What you should do: Filter the data for "open" and copy matching lines.

[[ Data records, beginning ]]

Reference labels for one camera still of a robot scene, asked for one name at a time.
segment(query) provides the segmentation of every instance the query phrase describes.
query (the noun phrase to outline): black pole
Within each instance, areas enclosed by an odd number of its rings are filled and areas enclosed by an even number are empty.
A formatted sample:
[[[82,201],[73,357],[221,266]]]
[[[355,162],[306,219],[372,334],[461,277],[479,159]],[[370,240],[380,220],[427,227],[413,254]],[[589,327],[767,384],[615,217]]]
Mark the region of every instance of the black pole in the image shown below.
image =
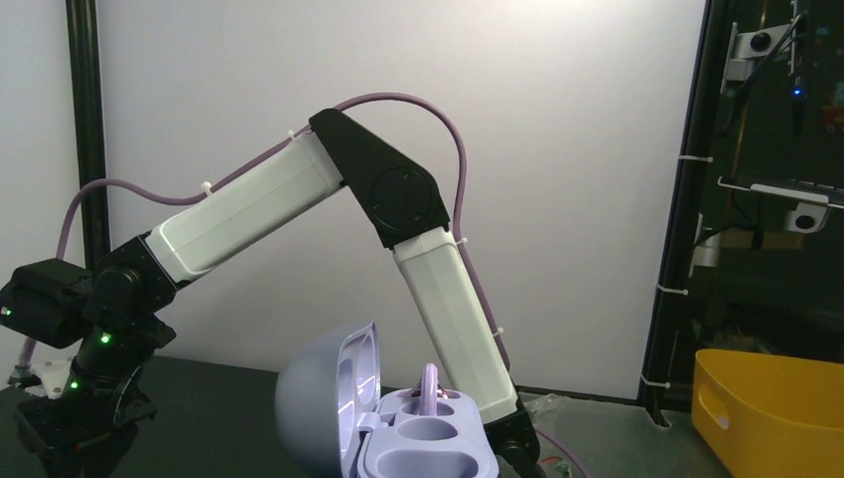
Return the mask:
[[[77,161],[80,187],[106,177],[106,141],[100,85],[100,45],[95,0],[67,0]],[[93,269],[111,249],[106,190],[92,191],[82,202],[85,264]]]
[[[736,4],[736,0],[710,0],[707,4],[681,154],[700,157],[709,155],[732,30],[732,12]],[[702,161],[678,161],[659,276],[659,284],[668,289],[686,289],[707,166]],[[683,320],[680,314],[680,301],[683,299],[677,294],[657,292],[642,369],[642,375],[649,381],[665,383],[670,380],[674,338]],[[644,383],[640,383],[639,387],[638,401],[645,405],[654,421],[660,424],[664,424],[661,410],[665,405],[666,391],[665,388]]]

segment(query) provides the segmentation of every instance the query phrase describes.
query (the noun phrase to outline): white wall
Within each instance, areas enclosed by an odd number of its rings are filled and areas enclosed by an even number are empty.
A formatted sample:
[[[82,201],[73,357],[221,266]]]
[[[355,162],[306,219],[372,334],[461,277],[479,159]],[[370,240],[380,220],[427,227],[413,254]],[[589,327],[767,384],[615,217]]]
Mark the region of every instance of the white wall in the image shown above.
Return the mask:
[[[461,129],[465,234],[515,381],[632,397],[642,366],[704,0],[113,1],[100,6],[109,173],[188,195],[309,115],[374,91]],[[429,168],[456,156],[408,106],[352,115]],[[111,197],[115,242],[174,213]],[[390,254],[344,191],[186,290],[163,353],[279,369],[352,320],[383,381],[434,350]]]
[[[56,254],[68,203],[79,189],[71,63],[65,5],[0,2],[0,283],[16,267]],[[83,262],[74,229],[67,259]],[[0,376],[18,358],[24,337],[0,328]],[[40,346],[35,361],[68,357],[75,348]]]

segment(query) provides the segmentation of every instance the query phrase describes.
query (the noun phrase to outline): robotic arm
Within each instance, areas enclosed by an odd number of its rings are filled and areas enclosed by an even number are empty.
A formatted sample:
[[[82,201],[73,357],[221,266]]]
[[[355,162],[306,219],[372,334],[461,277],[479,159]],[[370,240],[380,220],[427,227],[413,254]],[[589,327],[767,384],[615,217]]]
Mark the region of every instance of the robotic arm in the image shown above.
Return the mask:
[[[458,254],[436,181],[338,110],[318,113],[286,148],[115,249],[93,273],[58,259],[15,272],[0,292],[0,324],[53,347],[84,338],[61,398],[19,407],[18,422],[34,447],[79,446],[153,416],[138,380],[154,350],[175,338],[154,314],[345,186],[393,252],[447,374],[478,403],[494,451],[517,471],[533,468],[536,436]]]

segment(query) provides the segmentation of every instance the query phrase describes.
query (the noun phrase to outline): yellow bin
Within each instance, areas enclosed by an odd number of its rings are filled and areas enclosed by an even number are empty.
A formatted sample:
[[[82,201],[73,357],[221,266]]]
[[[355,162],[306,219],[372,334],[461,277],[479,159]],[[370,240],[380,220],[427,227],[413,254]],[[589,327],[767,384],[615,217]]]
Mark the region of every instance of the yellow bin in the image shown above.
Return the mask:
[[[698,351],[692,422],[737,478],[844,477],[844,365]]]

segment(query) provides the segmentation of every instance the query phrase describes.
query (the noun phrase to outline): open lid
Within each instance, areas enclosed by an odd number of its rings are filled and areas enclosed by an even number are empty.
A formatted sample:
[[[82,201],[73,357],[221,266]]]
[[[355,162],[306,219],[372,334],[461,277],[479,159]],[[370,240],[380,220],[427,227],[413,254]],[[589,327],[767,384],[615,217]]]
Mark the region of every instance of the open lid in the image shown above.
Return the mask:
[[[276,384],[276,424],[285,448],[312,476],[351,475],[356,424],[375,411],[381,366],[375,324],[324,334],[291,358]]]

[[ Data records, end ]]

Solution for this task:
query (the noun phrase to outline): open lid
Mark the region of every instance of the open lid in the image shown above.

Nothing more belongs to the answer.